Beebe and Parsi emphasized that this deal would only be a first step, and they said the next step would be restarting negotiations to establish a nuclear weapons agreement similar to the one previously negotiated by the Obama administration that Trump tore up during his first term.
"The United States and Iran are trapped in a conflict in which each new escalation only deepens a shared, losing predicament," they wrote. "Neither can compel the other’s surrender. Sooner rather than later, both will confront the urgency of finding an off-ramp—one that does not hinge on the other’s humiliation."
Even if Trump takes this course of action, however, there is no guarantee it will succeed, in part because of how much he has already damaged US alliances across the world.
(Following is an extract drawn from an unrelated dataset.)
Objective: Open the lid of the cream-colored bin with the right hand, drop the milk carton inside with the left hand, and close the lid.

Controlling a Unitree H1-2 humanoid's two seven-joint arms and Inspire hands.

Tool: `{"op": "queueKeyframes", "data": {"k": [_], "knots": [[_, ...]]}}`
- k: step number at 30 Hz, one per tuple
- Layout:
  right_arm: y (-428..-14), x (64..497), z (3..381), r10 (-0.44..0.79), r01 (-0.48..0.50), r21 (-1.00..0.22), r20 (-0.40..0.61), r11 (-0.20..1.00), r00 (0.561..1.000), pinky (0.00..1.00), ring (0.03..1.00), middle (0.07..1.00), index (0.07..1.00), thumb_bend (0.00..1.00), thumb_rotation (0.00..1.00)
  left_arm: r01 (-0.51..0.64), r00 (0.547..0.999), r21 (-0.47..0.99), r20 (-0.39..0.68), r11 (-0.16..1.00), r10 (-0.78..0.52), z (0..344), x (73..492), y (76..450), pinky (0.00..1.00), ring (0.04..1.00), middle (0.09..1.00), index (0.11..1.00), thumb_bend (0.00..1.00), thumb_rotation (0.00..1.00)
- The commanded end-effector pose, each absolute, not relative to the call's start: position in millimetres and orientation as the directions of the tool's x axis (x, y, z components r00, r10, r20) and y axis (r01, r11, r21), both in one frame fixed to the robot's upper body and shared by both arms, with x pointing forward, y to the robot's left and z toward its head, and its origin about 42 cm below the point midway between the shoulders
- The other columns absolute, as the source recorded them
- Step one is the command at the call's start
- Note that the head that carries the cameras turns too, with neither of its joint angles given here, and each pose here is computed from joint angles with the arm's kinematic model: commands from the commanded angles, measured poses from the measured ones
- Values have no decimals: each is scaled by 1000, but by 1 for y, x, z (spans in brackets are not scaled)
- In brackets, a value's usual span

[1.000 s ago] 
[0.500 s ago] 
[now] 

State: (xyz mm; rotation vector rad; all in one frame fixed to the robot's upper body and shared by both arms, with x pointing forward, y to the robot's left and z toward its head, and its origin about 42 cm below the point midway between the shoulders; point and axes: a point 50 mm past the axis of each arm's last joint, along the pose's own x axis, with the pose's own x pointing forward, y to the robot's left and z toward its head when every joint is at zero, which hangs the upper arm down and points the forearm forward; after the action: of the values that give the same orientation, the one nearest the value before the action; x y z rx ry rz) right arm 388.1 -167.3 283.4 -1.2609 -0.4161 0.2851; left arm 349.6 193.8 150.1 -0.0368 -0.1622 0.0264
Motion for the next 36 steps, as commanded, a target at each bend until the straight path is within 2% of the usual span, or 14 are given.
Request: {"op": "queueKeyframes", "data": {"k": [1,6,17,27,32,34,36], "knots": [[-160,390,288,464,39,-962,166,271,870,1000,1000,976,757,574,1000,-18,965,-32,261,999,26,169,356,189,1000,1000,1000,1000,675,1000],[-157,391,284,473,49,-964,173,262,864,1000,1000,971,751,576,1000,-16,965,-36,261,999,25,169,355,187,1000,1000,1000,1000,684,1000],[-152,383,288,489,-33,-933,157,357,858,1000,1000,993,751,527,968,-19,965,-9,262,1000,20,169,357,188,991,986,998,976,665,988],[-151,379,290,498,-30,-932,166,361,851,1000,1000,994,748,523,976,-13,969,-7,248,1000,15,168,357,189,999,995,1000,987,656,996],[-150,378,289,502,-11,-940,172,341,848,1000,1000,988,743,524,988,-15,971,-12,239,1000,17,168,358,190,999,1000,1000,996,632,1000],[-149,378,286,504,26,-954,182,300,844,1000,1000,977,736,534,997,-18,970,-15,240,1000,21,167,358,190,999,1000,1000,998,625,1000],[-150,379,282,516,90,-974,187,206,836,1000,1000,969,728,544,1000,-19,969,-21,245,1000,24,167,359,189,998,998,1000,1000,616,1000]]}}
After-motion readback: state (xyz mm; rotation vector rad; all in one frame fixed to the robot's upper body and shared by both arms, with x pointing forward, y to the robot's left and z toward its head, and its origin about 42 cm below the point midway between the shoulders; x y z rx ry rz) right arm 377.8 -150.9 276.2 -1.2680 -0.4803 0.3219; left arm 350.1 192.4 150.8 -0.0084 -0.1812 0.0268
In an analysis published Thursday, Sarah Yerkes, senior fellow at the Carnegie International Endowment for Peace's Middle East Program, argued that even nations in the Middle East that stand to benefit from a weakened Iran are now thinking twice about their dependence on the US for their security needs, given that Trump's war has resulted in Iran launching retaliatory strikes throughout the region.
Yerkes also highlighted how Trump's handling of European allies is making it less likely that they will play a significant part in helping him end the conflict.
"Europe, which is not eager to enter what it sees as a war of choice, has refrained from proactively joining US and Israeli strikes," Yerkes explained. "One of the clearest examples of the transatlantic rift was over the initial reaction to closures in the Strait of Hormuz, the shipping channel for approximately 20% of the world’s seaborne oil and LNG traffic. Multiple European countries refused to cow to Trump’s demand that they send warships to help keep the strait open, inviting public ire from Trump."
The bottom line, warned Yerkes, is that "each day the war continues, without explicit goals or a clear exit strategy, opposition to the United States—from friends and foes, inside and outside—is also likely to grow, making America less safe and less secure."